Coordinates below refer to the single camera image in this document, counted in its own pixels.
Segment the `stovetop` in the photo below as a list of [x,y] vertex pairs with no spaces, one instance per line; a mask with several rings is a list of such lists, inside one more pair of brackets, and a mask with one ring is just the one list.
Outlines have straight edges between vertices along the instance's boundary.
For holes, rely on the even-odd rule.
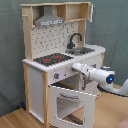
[[36,58],[36,59],[34,59],[34,62],[37,62],[39,64],[42,64],[42,65],[48,67],[48,66],[52,66],[57,63],[67,61],[69,59],[73,59],[73,57],[70,57],[70,56],[67,56],[67,55],[64,55],[61,53],[54,53],[51,55]]

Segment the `knob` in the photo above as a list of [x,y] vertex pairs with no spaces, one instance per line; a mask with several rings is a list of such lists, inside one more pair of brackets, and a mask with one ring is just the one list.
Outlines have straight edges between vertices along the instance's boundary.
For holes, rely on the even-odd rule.
[[58,73],[55,73],[55,74],[54,74],[54,78],[55,78],[55,79],[59,79],[59,74],[58,74]]

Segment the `sink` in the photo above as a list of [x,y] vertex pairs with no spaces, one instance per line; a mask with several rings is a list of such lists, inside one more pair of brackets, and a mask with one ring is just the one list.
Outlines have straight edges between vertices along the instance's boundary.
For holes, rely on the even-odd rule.
[[85,48],[85,47],[77,47],[77,48],[73,48],[73,49],[68,49],[65,51],[65,53],[68,54],[73,54],[75,56],[79,56],[79,55],[83,55],[83,54],[88,54],[90,52],[94,52],[94,49],[91,48]]

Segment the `oven handle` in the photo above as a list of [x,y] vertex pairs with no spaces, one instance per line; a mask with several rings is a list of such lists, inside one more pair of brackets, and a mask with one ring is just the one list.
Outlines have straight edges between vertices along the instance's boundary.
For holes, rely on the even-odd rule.
[[60,95],[64,98],[68,98],[68,99],[72,99],[72,100],[78,100],[79,99],[78,96],[68,96],[68,95],[65,95],[64,93],[60,93]]

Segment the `wall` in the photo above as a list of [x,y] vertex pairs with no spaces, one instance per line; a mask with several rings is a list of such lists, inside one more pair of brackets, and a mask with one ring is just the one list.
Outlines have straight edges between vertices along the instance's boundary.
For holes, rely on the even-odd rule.
[[[66,50],[71,36],[78,33],[78,29],[79,22],[33,28],[31,32],[33,58]],[[73,38],[73,43],[78,46],[78,35]]]
[[[20,4],[70,1],[79,0],[0,0],[0,116],[14,111],[25,101]],[[106,48],[105,65],[116,71],[115,83],[122,85],[128,78],[128,1],[91,1],[95,9],[93,22],[87,22],[86,43]]]

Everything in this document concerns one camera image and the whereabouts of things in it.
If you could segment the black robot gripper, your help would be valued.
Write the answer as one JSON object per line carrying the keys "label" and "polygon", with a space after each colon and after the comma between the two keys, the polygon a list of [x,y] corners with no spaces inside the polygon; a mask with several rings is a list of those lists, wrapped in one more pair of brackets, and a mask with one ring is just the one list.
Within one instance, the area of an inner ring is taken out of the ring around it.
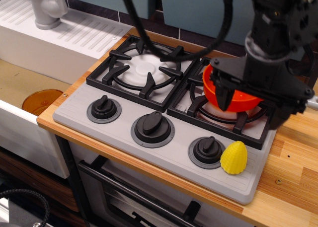
{"label": "black robot gripper", "polygon": [[226,111],[235,90],[267,100],[271,110],[269,129],[276,130],[313,102],[314,91],[287,70],[288,53],[270,55],[250,34],[245,39],[245,49],[244,57],[211,61],[210,79],[217,105]]}

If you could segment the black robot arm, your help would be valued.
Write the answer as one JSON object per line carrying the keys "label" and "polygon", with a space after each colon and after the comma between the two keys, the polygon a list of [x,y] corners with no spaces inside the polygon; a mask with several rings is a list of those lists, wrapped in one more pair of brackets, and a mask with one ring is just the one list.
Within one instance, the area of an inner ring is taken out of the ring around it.
{"label": "black robot arm", "polygon": [[292,114],[303,113],[314,91],[298,79],[309,75],[288,66],[290,55],[303,48],[313,57],[310,44],[318,37],[318,0],[252,0],[254,20],[245,39],[246,55],[214,59],[211,81],[218,107],[228,109],[235,90],[273,105],[269,128],[275,130]]}

▬▬▬▬▬▬

**Your goal:** Going through the entries, return every line holding the word "below".

**Answer section:**
Coordinates below refer to the single camera image in this document, counted in its own pixels.
Segment the `stovetop` in the photo below as a list of [x,y] vertex pairs with no spaces, one instance per line; a mask with several rings is a list of such lists, inside one more pair of brackets, and a mask with one ring is just the one list.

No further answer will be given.